| Source material |
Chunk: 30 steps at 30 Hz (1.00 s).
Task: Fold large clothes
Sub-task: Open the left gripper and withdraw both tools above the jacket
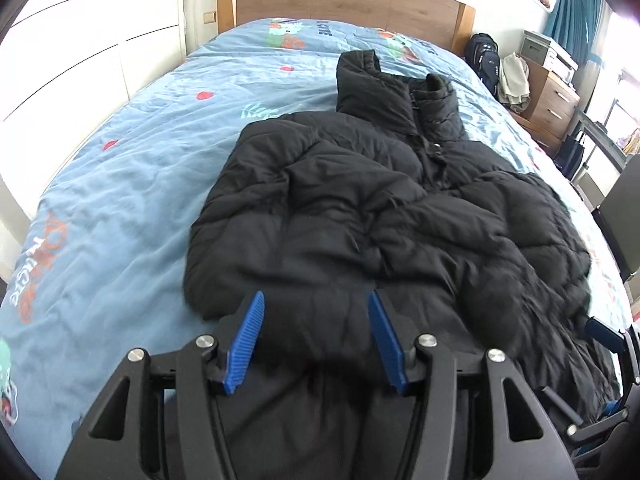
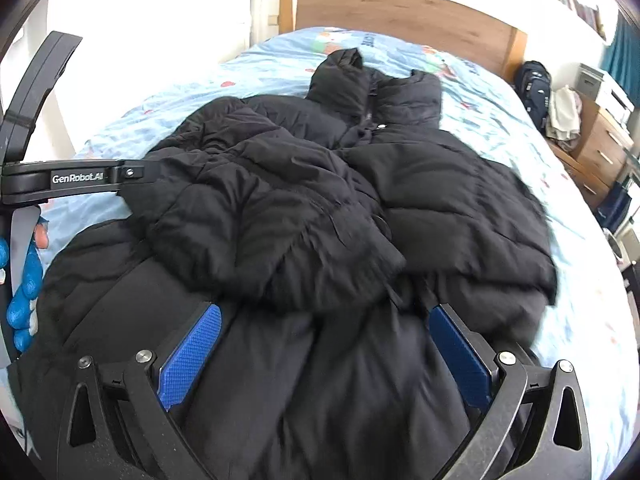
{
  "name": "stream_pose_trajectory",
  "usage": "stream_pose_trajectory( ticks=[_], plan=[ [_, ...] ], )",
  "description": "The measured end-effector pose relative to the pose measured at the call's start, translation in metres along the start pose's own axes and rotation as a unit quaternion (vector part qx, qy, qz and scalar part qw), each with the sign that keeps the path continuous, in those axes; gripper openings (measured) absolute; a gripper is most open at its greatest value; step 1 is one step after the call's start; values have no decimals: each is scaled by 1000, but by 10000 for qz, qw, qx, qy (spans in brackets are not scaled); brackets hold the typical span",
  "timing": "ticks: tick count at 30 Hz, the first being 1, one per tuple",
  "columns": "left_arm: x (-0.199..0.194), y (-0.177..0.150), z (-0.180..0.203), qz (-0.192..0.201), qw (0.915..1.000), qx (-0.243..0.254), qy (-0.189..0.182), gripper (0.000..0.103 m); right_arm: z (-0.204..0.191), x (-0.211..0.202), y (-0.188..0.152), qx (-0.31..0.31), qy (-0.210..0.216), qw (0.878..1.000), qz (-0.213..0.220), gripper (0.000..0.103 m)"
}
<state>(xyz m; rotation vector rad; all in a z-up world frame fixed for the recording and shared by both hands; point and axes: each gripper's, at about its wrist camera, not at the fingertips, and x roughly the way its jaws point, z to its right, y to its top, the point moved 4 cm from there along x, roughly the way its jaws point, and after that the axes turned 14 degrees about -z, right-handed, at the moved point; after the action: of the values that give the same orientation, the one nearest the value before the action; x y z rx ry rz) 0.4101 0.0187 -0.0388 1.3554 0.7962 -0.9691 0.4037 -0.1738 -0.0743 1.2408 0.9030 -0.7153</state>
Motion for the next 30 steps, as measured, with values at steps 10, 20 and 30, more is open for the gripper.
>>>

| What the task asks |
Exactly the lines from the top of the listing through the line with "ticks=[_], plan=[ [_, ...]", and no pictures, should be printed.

| Answer area |
Chunk: 30 steps at 30 Hz (1.00 s).
Task: Fold large clothes
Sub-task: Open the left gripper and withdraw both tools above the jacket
{
  "name": "stream_pose_trajectory",
  "usage": "stream_pose_trajectory( ticks=[_], plan=[ [_, ...] ], )",

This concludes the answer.